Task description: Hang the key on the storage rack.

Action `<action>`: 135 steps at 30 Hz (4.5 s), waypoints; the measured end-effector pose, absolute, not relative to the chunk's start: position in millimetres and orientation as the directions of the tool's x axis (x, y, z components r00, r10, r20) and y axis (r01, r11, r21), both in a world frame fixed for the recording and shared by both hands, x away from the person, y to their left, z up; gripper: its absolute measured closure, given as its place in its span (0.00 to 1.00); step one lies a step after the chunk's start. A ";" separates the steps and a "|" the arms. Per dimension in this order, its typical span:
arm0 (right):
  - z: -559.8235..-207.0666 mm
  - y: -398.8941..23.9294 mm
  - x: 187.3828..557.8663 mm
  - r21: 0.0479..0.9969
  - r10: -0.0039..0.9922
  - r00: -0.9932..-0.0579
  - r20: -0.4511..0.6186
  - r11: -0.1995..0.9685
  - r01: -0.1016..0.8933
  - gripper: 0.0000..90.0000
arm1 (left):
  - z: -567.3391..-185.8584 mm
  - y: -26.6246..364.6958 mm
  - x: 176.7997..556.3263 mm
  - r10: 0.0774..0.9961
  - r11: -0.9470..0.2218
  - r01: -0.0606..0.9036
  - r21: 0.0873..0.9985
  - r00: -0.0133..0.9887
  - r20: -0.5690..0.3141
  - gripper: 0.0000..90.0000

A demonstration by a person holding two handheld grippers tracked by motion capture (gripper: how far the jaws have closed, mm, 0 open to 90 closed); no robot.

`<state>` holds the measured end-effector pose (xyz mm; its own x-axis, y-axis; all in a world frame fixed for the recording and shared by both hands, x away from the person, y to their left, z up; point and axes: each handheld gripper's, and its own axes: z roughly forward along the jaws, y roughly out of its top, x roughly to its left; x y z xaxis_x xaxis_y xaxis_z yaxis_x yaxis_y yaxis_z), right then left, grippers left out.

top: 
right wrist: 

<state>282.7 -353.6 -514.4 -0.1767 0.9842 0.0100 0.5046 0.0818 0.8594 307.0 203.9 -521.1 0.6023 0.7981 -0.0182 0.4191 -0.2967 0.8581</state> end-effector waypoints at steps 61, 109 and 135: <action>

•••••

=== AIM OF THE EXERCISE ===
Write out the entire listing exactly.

=== ANSWER SPACE ===
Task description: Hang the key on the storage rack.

Action `<action>`: 135 steps at 30 Hz (4.5 s), waypoints; the measured end-effector pose, absolute, not relative to the chunk's start: position in millimetres and orientation as the directions of the tool's x axis (x, y, z components r00, r10, r20) and y axis (r01, r11, r21), both in a world frame fixed for the recording and shared by both hands, x away from the person, y to their left, z up; gripper: its absolute measured closure, given as its place in its span (0.00 to 1.00); step one lies a step after the chunk's start. A ";" separates the steps and a "|" the arms. Per dimension in this order, its typical span:
arm0 (right):
  - z: -559.8235..-207.0666 mm
  - y: -398.8941..23.9294 mm
  - x: 187.3828..557.8663 mm
  - r21: 0.0479..0.9969
  - r10: -0.0039..0.9922
  - r00: -0.9932..-0.0579
  - r20: -0.4511..0.6186
  - r11: -0.1995..0.9685
  - r01: -0.1016..0.8933
  - gripper: 0.0000..90.0000
arm1 (left):
  - z: -567.3391..-185.8584 mm
  - y: -26.6246..364.6958 mm
  - x: 176.7997..556.3263 mm
  - r10: 0.0774..0.9961
  - r11: -0.9470..0.2218
  - r01: -0.0606..0.9036
  - r21: 0.0873..0.9985
  - r00: -0.0133..0.9887
  - r20: -0.5690..0.3141
  - gripper: 0.0000..90.0000

A demonstration by a person holding two handheld grippers tracked by motion capture (gripper: how far the jaws have closed, mm, 0 open to 90 closed); no robot.

`<state>` holds the measured end-effector pose (xyz mm; its own x-axis, y-axis; all in a world frame fixed for the recording and shared by both hands, x away from the person, y to their left, z up; point and axes: each handheld gripper's, and its own axes: z roughly forward along the jaws, y roughly out of its top, x roughly to its left; x y z xaxis_x xaxis_y xaxis_z yaxis_x yaxis_y yaxis_z), right then left, grippers left out.

top: 
right wrist: 

<state>282.7 -353.6 -514.4 -0.1767 0.9842 0.0100 0.5046 0.0818 0.8594 307.0 203.9 -521.1 0.6023 0.7981 -0.0182 0.4191 -0.2967 0.8581</state> end-effector waypoints at steps 61, 109 and 135: <action>

The output contains the complete answer to the exercise.